2015 Rizzo at home: .269/.405/.455, 11 doubles, 11 HR
2015 Rizzo on road: .286/.370/.560, 27 doubles, 20 HR

As I said, weird. Even weirder: In 2015, Rizzo hit three triples at Wrigley -- not usually a triple-friendly park -- and none on the road.

Anyway, back to Friday's game: the only time Lester was in a bit of trouble was in the fifth, when Jay Bruce and Adam Duvall led off the inning with singles. The Cubs got out of it with a double play [VIDEO] that was very, very close to being an around-the-horn triple play. (Didn't someone mention a triple play in the game preview comments?)

Pedro Strop threw an uneventful eighth while the game was still fairly close at 4-1, and Justin Grimm, who hadn't pitched in five days, had a scoreless ninth, despite hitting Votto with a pitch. It's become difficult for Cubs relievers to get useful work with starters going so deep into the games. Not that I'd want the starters to have shorter, poorer outings, mind you. It's a nice problem to have.

The Cubs improved their run differential to +67 with this win. There are 17 teams in the major leagues who haven't even scored 67 runs yet this year. The next-best differential is +31 (Nationals), and after that +28 (Cardinals). Those are the only three teams above +18.

Remarkable things are happening. All I can say is: keep it going.
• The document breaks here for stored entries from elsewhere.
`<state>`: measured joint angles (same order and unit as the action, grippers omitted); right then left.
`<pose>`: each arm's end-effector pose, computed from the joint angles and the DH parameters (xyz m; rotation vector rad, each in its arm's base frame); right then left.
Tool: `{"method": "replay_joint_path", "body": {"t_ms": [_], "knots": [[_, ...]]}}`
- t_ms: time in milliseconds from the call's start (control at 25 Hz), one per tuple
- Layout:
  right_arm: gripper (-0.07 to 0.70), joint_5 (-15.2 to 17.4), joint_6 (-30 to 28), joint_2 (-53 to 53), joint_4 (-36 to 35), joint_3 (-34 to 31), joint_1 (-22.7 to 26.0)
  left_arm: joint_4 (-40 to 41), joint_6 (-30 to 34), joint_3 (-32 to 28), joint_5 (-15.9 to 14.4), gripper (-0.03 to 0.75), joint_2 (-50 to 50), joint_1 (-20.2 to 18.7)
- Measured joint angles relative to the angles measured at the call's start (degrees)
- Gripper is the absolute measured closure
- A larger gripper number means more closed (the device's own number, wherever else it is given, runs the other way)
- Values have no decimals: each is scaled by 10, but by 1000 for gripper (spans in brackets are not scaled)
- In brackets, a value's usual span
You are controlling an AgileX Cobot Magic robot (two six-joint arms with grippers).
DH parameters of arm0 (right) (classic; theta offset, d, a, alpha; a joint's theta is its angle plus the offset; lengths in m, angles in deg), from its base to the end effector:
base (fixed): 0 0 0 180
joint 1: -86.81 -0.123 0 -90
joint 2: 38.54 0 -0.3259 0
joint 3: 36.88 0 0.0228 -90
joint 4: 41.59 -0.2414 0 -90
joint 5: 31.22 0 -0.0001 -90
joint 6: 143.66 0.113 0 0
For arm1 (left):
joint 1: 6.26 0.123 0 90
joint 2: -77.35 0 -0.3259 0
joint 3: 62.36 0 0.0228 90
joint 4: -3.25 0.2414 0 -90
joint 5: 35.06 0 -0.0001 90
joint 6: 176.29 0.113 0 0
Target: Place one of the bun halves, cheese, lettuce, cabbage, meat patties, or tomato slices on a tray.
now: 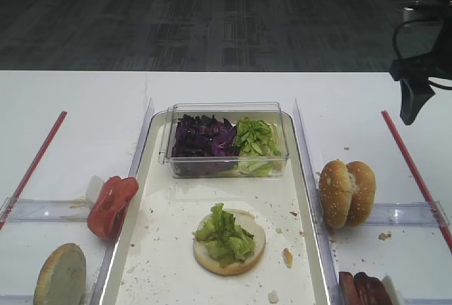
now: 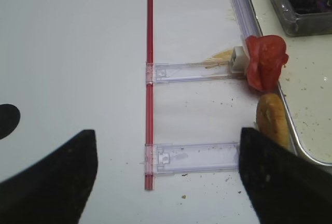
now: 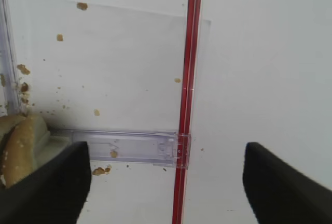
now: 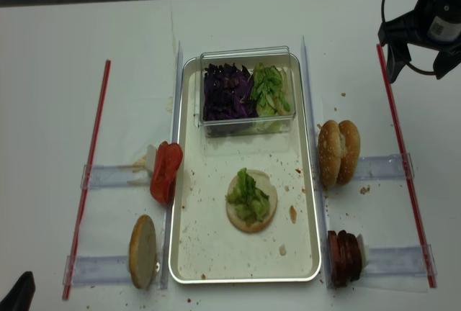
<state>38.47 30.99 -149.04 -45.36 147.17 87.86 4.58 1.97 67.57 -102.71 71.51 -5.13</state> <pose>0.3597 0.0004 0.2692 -0.0833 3.0684 0.0900 -0.0430 0.0016 0.2478 -0.0569 2.1556 0.0221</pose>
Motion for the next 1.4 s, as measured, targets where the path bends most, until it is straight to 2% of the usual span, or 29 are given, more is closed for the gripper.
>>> {"method": "replay_joint_path", "body": {"t_ms": [160, 280, 520, 680, 1000, 1160, 1400], "knots": [[6, -3, 1, 12, -1, -37, 0, 0, 0, 0, 0, 165, 0, 0], [6, -20, 4, 48, -9, -112, 0, 0, 0, 0, 0, 165, 0, 0], [6, -85, 4, 142, -16, -296, 0, 0, 0, 0, 0, 165, 0, 0], [6, -104, 3, 215, -16, -385, 0, 0, 0, 0, 0, 165, 0, 0], [6, -105, 2, 387, -15, -476, 0, 0, 0, 0, 0, 165, 0, 0], [6, -116, 2, 477, -6, -516, 0, 0, 0, 0, 0, 165, 0, 0], [6, -110, 7, 586, -3, -530, 0, 0, 0, 0, 0, 165, 0, 0]]}}
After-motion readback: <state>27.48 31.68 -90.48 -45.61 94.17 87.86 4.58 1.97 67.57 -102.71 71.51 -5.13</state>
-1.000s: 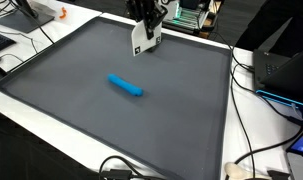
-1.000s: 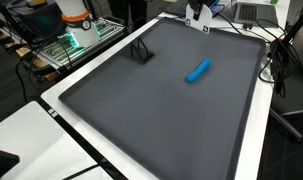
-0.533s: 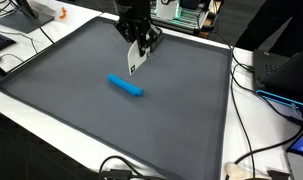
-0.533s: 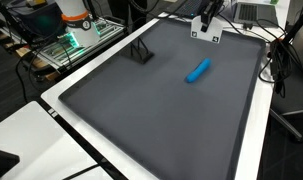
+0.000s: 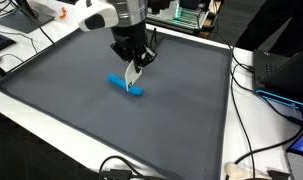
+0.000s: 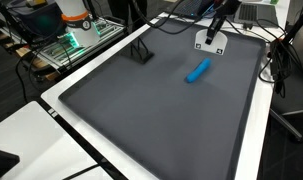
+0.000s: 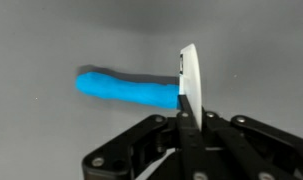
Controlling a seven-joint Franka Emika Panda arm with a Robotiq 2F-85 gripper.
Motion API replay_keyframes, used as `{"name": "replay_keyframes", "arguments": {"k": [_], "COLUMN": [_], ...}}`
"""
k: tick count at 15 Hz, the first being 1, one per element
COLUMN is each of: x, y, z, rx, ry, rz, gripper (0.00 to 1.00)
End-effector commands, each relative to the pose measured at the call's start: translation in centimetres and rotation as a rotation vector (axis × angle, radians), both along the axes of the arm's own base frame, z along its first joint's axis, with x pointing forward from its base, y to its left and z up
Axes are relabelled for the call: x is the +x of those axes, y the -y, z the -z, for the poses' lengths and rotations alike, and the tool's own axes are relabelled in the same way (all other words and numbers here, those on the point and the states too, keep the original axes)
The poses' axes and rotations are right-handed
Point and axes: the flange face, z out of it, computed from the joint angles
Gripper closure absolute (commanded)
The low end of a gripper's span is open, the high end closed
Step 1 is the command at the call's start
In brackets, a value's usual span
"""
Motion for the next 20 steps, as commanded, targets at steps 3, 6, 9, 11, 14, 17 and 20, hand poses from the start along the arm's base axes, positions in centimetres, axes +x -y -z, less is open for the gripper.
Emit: {"name": "replay_keyframes", "arguments": {"k": [3, 6, 9, 11, 14, 17, 20], "x": [1.1, 1.4, 1.6, 1.7, 1.8, 2.0, 2.1], "y": [0.2, 0.1, -0.2, -0.3, -0.5, -0.7, -0.8], "z": [1.8, 2.3, 2.6, 2.8, 3.2, 3.4, 3.7], "rx": [-0.037, -0.025, -0.018, -0.019, -0.026, -0.026, -0.029], "ry": [-0.009, -0.014, -0.016, -0.015, -0.016, -0.013, -0.009], "rz": [0.001, 0.014, 0.02, 0.023, 0.044, 0.057, 0.064], "gripper": [0.99, 0.99, 0.99, 0.99, 0.99, 0.99, 0.99]}}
Cubs walk watch: With more than 10 percent of the season gone, it's time we can think a bit about what "pace" the Cubs are on for this. Five more walks Friday night brought the season total to 85. That's 10 more than any other team and an average of 5.00 per game. Five walks per game for a full season would be 810 walks. Only two teams in major-league history have that many: the 1949 Red Sox, the record holder with 835, and the 1948 Red Sox, with 823. The National League record is 732, by the 1947 Dodgers. The Cubs' team record is 650, set in 1975. I think the Cubs will break the team record and have a realistic shot at the N.L. mark. The MLB record might be a bit out of reach -- but then, nothing really seems out of reach for the 2016 Cubs.

More milestones: Since 1900, the Cubs have been 13-4 just three times before this year, in 1907, 1908 and 1970. Two of those years should be very, very familiar to you.

The Cubs continue this so-far-excellent season Saturday night with John Lackey on the mound, facing the Reds' Dan Straily.